Is it right for you?
Consider if you
- 1099 contractors and sole proprietors filing Schedule C who use TurboTax
- Rideshare drivers and side-hustlers wanting simple income/expense/mileage tracking
- One-person businesses that don't plan to hire employees or carry inventory
Skip if you
- Product sellers or makers needing COGS or inventory tracking (not supported)
- Businesses with even one employee (must upgrade to QuickBooks Online, starts at $38/mo)
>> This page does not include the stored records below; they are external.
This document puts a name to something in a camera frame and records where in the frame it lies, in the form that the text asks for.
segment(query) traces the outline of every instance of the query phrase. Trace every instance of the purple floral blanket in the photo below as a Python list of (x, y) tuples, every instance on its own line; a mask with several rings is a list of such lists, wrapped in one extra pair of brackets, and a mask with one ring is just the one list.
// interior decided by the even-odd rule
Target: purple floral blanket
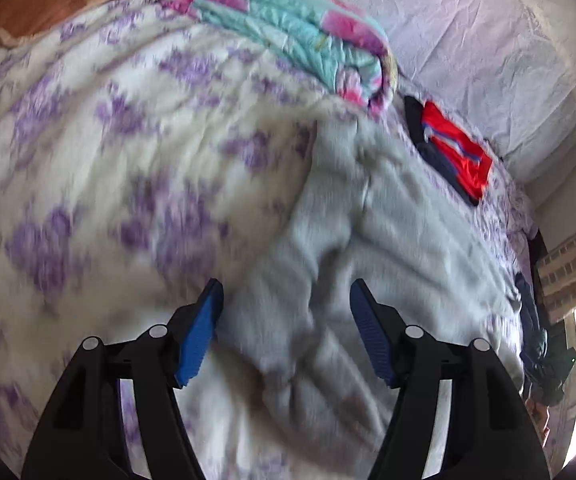
[[(266, 47), (152, 0), (0, 49), (0, 456), (13, 471), (79, 342), (132, 338), (211, 276), (229, 297), (287, 222), (317, 122), (360, 113)], [(509, 182), (472, 228), (518, 268), (495, 216), (514, 215)], [(218, 345), (179, 394), (207, 478), (332, 477), (291, 450), (258, 394), (256, 370)]]

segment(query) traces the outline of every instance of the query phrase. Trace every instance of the wrinkled fabric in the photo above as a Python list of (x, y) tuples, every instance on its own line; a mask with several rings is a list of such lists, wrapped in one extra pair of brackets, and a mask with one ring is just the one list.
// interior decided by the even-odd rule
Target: wrinkled fabric
[[(500, 320), (519, 317), (513, 276), (421, 165), (365, 118), (322, 124), (289, 224), (217, 327), (263, 375), (263, 401), (293, 444), (356, 478), (369, 474), (395, 402), (351, 314), (358, 278), (377, 302), (438, 340), (490, 341), (517, 389), (523, 381), (516, 348), (499, 329)], [(443, 423), (448, 398), (443, 392), (437, 405)], [(442, 431), (437, 424), (435, 431)], [(431, 474), (440, 460), (433, 466)]]
[[(210, 276), (231, 298), (290, 217), (316, 124), (361, 114), (264, 46), (151, 0), (0, 49), (0, 456), (15, 472), (81, 340), (134, 338)], [(396, 107), (388, 124), (418, 157)], [(475, 212), (422, 166), (496, 264), (519, 272), (533, 220), (503, 164)], [(518, 354), (520, 323), (492, 322)], [(122, 392), (132, 466), (148, 476)], [(209, 479), (340, 477), (285, 441), (258, 372), (220, 344), (178, 402)]]
[(536, 206), (561, 185), (576, 164), (576, 0), (345, 1), (386, 31), (405, 93), (490, 140)]
[(382, 113), (397, 74), (385, 33), (341, 0), (161, 0), (203, 22), (270, 46), (329, 91)]

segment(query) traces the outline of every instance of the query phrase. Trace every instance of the red cloth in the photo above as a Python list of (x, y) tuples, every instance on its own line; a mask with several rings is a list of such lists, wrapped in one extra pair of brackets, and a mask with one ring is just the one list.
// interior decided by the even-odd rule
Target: red cloth
[(490, 156), (431, 101), (423, 108), (421, 123), (432, 129), (430, 140), (454, 167), (459, 184), (472, 198), (481, 200), (492, 167)]

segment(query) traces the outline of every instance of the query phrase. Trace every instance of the mattress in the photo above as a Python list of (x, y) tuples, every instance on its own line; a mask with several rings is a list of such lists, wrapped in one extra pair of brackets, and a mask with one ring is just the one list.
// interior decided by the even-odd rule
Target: mattress
[(490, 140), (535, 206), (576, 164), (576, 0), (348, 0), (388, 34), (408, 92)]
[[(400, 106), (388, 123), (408, 142)], [(133, 338), (210, 276), (236, 290), (289, 221), (317, 122), (361, 113), (265, 46), (152, 0), (0, 49), (0, 456), (15, 472), (79, 342)], [(501, 271), (529, 275), (529, 201), (497, 158), (477, 209), (423, 171)], [(519, 362), (518, 316), (485, 330)], [(131, 462), (147, 474), (122, 388)], [(214, 346), (178, 401), (208, 478), (343, 476), (286, 442), (236, 352)]]
- Anyone needing true double-entry accounting with balance sheet reporting
Your money and data
QuickBooks Solopreneur is an Intuit product, benefiting from Intuit's enterprise-grade security infrastructure. Data is encrypted in transit using 256-bit SSL/TLS and at rest with commercial-grade encryption. Intuit is SOC 2 compliant and maintains PCI-DSS compliance for all payment processing. Bank account connections use read-only access through Plaid or OAuth-based direct connections. Intuit's fraud detection systems monitor for unusual account activity. Intuit is a publicly traded company (NASDAQ: INTU) with decades of financial data security experience.
Pros & Cons
Pros
- Seamless year-end TurboTax integration: all income, expenses, and mileage flow directly into TurboTax
- Simple, approachable interface designed for non-accountants with minimal setup required
- New estimates feature and in-person QR code payments added in 2024 rebrand from Self-Employed
Cons
- No true double-entry accounting: no balance sheet, no accounts payable, no full bookkeeping
- Intuit raises prices 12-17% annually: a $20/mo plan could become ~$27-30 within a few years
- Upgrading to QuickBooks Online is expensive: Simple Start jumps to $38/mo (90% increase)
Pricing details
Free tier: 2 invoices/month, 1 bank account link, 5 mileage trips. Solopreneur: $20/mo (~$215/yr, sometimes quoted at $219/yr) for full features, 1 user. Promotional pricing: 50% off first 3 months ($10/mo). QuickBooks Online Simple Start (upgrade path): $38/mo (~$456/yr) for double-entry accounting. Essentials: $75/mo. Plus: $115/mo. Advanced: $275/mo. Intuit historically raises prices 12-17% each year across all plans.